Until the age of 18-20, the brain actively and indistinctly absorbs any information. Having successfully lived up to these years, which in the past were considered a solid age, the brain gradually changes its strategy from memorizing to preserving what has been learned, so as not to expose the accumulated knowledge to the danger of accidental erasure. This process occurs slowly and systematically throughout the life of each of us. The brain is becoming more and more conservative. Therefore, over the years it becomes more and more difficult for him to master new, but the acquired knowledge is reliably fixed.

This process is not a disease, it is difficult and even almost impossible to fight it. And this is another argument in favor of how important it is to study at a young age, when learning is easy. But there is good news for older people too. Not all of the properties of the brain weaken over the years. Vocabulary, the number of abstract images, the ability to rationally and soundly think are not lost and even continue to grow.

Where a young, inexperienced mind gets confused, sorting through various options, the older brain will find an effective solution faster thanks to a better thinking strategy. By the way, the more educated a person is, the more he trains his brain, the less the likelihood of brain diseases.

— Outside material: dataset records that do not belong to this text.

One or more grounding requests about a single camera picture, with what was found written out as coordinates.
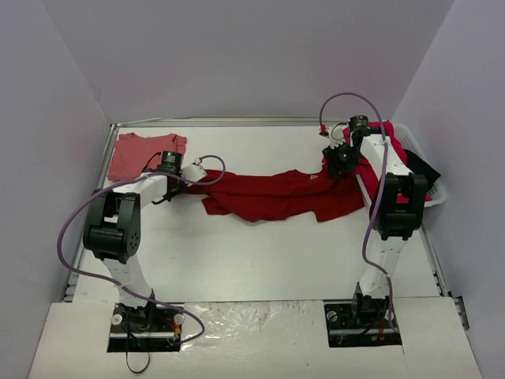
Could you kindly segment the folded salmon pink t-shirt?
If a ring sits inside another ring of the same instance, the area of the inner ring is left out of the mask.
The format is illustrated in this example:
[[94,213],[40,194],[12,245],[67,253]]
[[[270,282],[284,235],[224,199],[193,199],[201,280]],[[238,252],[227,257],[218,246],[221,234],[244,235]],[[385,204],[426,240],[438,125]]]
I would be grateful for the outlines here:
[[157,153],[185,154],[187,138],[176,133],[158,137],[142,137],[135,133],[121,134],[114,142],[107,179],[111,182],[139,177],[145,167],[155,169],[161,162]]

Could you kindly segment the dark red t-shirt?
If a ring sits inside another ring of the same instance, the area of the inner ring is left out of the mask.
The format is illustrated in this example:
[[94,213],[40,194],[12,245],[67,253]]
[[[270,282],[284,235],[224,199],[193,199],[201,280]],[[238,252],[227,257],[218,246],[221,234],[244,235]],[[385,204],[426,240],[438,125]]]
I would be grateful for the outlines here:
[[226,172],[216,184],[193,185],[185,192],[203,195],[202,204],[209,215],[236,215],[252,223],[281,221],[309,212],[322,223],[364,207],[356,179],[331,180],[326,167],[312,174],[298,170],[271,176]]

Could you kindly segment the black garment in basket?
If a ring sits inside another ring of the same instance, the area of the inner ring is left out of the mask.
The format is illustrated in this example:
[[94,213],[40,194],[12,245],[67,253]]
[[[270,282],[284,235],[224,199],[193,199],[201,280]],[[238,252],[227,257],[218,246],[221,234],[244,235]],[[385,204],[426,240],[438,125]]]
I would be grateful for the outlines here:
[[430,190],[441,177],[441,173],[423,160],[417,153],[409,149],[405,149],[404,152],[406,154],[406,166],[414,174],[423,175],[427,181],[427,188]]

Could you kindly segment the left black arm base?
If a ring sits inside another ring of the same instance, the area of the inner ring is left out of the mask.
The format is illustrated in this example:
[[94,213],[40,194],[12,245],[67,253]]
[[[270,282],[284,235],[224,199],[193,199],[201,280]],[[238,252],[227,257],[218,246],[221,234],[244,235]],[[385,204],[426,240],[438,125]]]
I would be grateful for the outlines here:
[[184,320],[181,312],[151,303],[139,309],[116,304],[107,351],[178,352]]

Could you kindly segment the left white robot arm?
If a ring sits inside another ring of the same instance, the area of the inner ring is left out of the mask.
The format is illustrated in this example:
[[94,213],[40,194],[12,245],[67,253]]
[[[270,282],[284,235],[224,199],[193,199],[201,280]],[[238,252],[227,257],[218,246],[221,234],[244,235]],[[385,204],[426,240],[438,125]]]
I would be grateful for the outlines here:
[[154,328],[159,311],[148,298],[154,290],[144,278],[137,251],[140,247],[142,208],[169,201],[191,184],[207,176],[198,164],[181,166],[181,154],[162,152],[154,168],[144,167],[128,184],[102,193],[88,208],[84,229],[84,248],[107,267],[118,281],[119,306],[131,311],[130,320],[141,330]]

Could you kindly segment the bright pink t-shirt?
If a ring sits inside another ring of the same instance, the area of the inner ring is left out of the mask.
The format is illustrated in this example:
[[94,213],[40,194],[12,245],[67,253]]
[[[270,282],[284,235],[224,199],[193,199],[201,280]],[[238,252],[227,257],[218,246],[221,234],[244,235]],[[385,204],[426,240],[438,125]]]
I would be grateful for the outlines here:
[[[370,122],[369,125],[372,128],[372,131],[380,132],[379,122]],[[406,154],[404,152],[404,148],[400,141],[396,138],[399,137],[399,132],[397,133],[398,135],[395,135],[395,127],[389,120],[383,121],[383,126],[385,127],[386,137],[391,139],[391,146],[398,155],[399,159],[406,166]],[[360,158],[359,162],[358,167],[353,171],[353,175],[357,177],[358,185],[361,188],[366,206],[369,207],[372,203],[372,198],[376,195],[376,191],[378,190],[379,178],[376,176],[376,173],[370,166],[368,160]],[[398,202],[406,203],[406,199],[402,195],[398,195]]]

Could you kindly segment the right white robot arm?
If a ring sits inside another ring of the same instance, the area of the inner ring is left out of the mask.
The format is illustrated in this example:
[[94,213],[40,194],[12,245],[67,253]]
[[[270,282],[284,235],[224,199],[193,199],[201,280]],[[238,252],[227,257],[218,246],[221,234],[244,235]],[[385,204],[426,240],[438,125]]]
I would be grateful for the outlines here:
[[367,326],[379,313],[371,299],[391,298],[388,280],[403,247],[421,225],[428,182],[409,169],[396,151],[394,130],[385,125],[372,127],[363,115],[333,126],[322,125],[320,135],[329,141],[323,155],[330,178],[342,178],[365,165],[378,180],[369,196],[371,231],[365,235],[362,251],[367,268],[357,285],[358,301],[350,306],[352,321]]

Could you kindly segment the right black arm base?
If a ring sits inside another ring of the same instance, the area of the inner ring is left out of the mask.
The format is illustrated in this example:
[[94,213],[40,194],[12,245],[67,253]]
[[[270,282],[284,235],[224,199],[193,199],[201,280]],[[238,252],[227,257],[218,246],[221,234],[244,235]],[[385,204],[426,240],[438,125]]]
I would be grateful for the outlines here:
[[351,300],[324,301],[327,341],[330,348],[400,346],[402,337],[389,319],[389,298],[358,293]]

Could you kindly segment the white plastic laundry basket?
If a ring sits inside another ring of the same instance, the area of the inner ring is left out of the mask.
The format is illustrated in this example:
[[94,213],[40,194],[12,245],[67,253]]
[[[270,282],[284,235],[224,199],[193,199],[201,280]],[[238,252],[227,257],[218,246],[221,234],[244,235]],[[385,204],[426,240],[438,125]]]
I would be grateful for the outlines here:
[[[441,174],[431,165],[422,147],[407,126],[398,123],[385,122],[388,134],[394,135],[392,141],[394,150],[404,164],[415,174],[422,174],[428,182],[428,191],[425,198],[425,207],[440,205],[446,200],[446,191],[441,183]],[[363,160],[362,165],[356,169],[356,178],[360,186],[365,206],[370,208],[372,197],[379,185],[379,179],[374,170]]]

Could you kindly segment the white foreground cover board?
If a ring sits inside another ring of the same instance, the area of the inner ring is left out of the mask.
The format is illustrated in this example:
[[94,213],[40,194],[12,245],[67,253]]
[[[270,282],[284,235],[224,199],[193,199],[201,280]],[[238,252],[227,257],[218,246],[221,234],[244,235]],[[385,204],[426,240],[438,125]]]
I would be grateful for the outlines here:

11. The brain cannot be hurt

The brain is devoid of any sensitive nerve endings, so it is neither hot nor cold, nor ticklish, nor painful. This is understandable if we consider that it is better than any other organ protected from the influences of the external environment: it is not easy to get to it. Every second, the brain receives accurate and varied information about the state of the most remote corners of its body, knows about any needs, and is entitled to satisfy them or put them off for later. But the brain does not feel itself in any way: when we have a headache, this is only a signal from the pain receptors of the meninges.

12. Healthy Brain Food

Like all organs in the body, the brain needs energy sources and building materials. It is sometimes said that the brain feeds exclusively on glucose. Indeed, about 20% of all glucose is consumed by the brain, but it, like any other organ, needs the whole complex of nutrients. Whole proteins never enter the brain, before they are broken down into individual amino acids. The same goes for complex lipids, which are digested to fatty acids such as omega-3 or omega-6. Some vitamins, such as C, enter the brain on their own, while such as B6 or B12 are carried by conductors.

Be careful when consuming zinc-rich foods such as oysters, peanuts, and watermelon seeds. There is a hypothesis that zinc accumulates in the brain and, over time, can lead to the development of Alzheimer's disease.